[Supplied information — start]
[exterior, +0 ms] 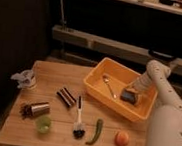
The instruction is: Place sponge in plastic cup
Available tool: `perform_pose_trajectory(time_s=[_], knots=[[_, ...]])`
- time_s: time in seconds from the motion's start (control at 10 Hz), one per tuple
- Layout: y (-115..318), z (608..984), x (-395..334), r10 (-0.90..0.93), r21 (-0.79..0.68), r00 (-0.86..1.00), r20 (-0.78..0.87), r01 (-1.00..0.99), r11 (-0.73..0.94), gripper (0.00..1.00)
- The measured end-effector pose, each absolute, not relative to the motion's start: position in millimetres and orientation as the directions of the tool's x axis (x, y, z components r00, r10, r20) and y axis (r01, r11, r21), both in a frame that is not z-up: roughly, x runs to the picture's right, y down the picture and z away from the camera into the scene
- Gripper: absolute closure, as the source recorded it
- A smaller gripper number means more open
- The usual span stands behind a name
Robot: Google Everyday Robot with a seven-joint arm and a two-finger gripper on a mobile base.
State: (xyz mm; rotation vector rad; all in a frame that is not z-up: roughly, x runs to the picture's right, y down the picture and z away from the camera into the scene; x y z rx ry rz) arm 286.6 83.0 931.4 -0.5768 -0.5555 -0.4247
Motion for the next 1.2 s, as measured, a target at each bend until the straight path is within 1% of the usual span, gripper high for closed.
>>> perform_pose_trajectory(time_s=[0.3,0.5,0.6,0.7,0.9,1.2], knots=[[54.0,886.8,283.4,-0.27,-0.286,0.741,0.614,0.528,0.799,1.0],[30.8,843.4,286.0,-0.323,-0.191,0.71,0.626,0.541,0.819,1.0],[21.8,827.8,283.5,-0.347,-0.151,0.693,0.632,0.549,0.822,1.0],[7.9,803.3,277.8,-0.388,-0.081,0.659,0.644,0.563,0.822,1.0],[-7.9,771.1,273.1,-0.451,0.017,0.61,0.652,0.583,0.813,1.0],[-36.0,710.2,253.3,-0.597,0.217,0.482,0.641,0.632,0.744,1.0]])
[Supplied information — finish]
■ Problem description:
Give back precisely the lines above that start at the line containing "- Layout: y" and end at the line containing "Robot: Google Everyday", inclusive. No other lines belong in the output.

■ Exercise answer:
- Layout: y (-115..318), z (608..984), x (-395..334), r10 (-0.90..0.93), r21 (-0.79..0.68), r00 (-0.86..1.00), r20 (-0.78..0.87), r01 (-1.00..0.99), r11 (-0.73..0.94), gripper (0.00..1.00)
- The measured end-effector pose, each absolute, not relative to the motion's start: position in millimetres and orientation as the directions of the tool's x axis (x, y, z components r00, r10, r20) and y axis (r01, r11, r21), both in a frame that is not z-up: roughly, x runs to the picture's right, y down the picture and z away from the camera into the scene
- Gripper: absolute closure, as the source recorded it
- A smaller gripper number means more open
- The usual span stands behind a name
Robot: Google Everyday Robot with a seven-joint arm and a two-finger gripper on a mobile base.

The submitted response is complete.